---

# Chapter 18: Integration and Scalability (Strangler Fig, Sidecar, API Gateway, Leader Election)

## Opening Context

Building a distributed system is not a one‑time effort. Systems evolve: legacy monoliths are modernised, new services are added, and existing ones must scale and integrate seamlessly. Moreover, as the system grows, common cross‑cutting concerns—such as logging, authentication, and routing—need to be handled consistently. This chapter presents four patterns that address these challenges:

1. **Strangler Fig Pattern** – A strategy for incrementally migrating a legacy system to a new one with minimal risk.
2. **Sidecar Pattern** – An approach to augment a service with additional capabilities without modifying its code.
3. **API Gateway Pattern** – A single entry point that routes requests, handles cross‑cutting concerns, and aggregates responses.
4. **Leader Election Pattern** – A mechanism to coordinate distributed processes by electing a single leader to perform certain tasks.

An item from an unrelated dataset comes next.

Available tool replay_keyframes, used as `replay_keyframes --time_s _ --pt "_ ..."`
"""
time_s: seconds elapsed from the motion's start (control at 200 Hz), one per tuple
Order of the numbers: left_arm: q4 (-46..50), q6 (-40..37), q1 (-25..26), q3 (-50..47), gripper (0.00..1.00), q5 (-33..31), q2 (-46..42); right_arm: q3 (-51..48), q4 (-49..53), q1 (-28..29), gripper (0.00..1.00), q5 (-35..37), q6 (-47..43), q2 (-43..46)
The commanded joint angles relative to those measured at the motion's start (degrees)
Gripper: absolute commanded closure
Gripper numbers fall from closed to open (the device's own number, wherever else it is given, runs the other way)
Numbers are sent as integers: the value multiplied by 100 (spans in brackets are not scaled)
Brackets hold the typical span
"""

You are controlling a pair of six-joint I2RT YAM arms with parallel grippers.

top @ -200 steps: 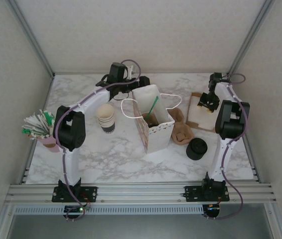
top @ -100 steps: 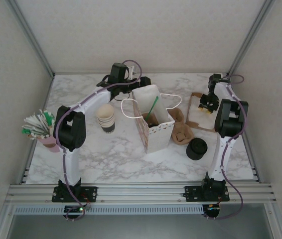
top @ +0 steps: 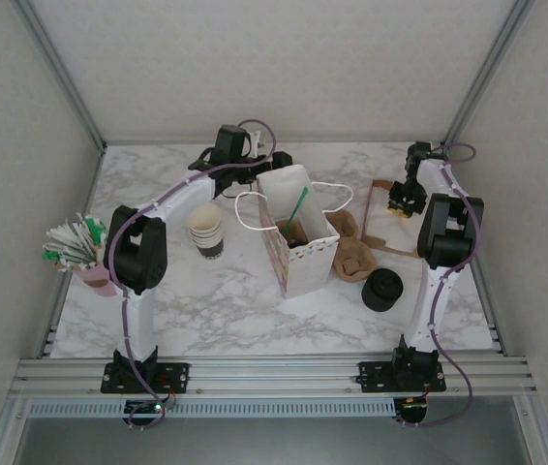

These patterns are essential for building evolvable, maintainable, and scalable distributed systems.

---

## 18.1 Strangler Fig Pattern

### Intent
*Gradually replace a legacy system by building a new system around it, piece by piece, until the old system is completely “strangled” and can be decommissioned.*

### The Problem

Replacing a large, critical legacy system in one big bang is risky. It often leads to prolonged downtime, data migration nightmares, and the possibility of complete failure. Teams need a way to modernize incrementally, allowing the new system to coexist with the old, and to switch users over gradually.

### The Solution: Strangler Fig

Named after the strangler fig vine that grows around a tree and eventually replaces it, this pattern advocates building a new system around the edges of the legacy system. Initially, the new system handles a small subset of functionality. Over time, more features are moved, and traffic is routed to the new system. Eventually, the old system is no longer needed and can be decommissioned.

**Key Steps**:
1. Identify a small piece of functionality that can be extracted (e.g., a single API endpoint or a UI component).
2. Build that functionality in the new system.
3. Route requests for that functionality to the new system (using a routing layer, API gateway, or load balancer).
4. Repeat for other pieces until the legacy system is empty.

#### Example: Migrating a Monolithic E‑commerce Platform

Assume we have a monolithic Java application that handles orders, products, and customers. We want to migrate to microservices gradually.

##### Step 1: Introduce a Routing Layer

Place a reverse proxy (e.g., NGINX, HAProxy) or an API gateway in front of the monolith. Initially, all requests go to the monolith.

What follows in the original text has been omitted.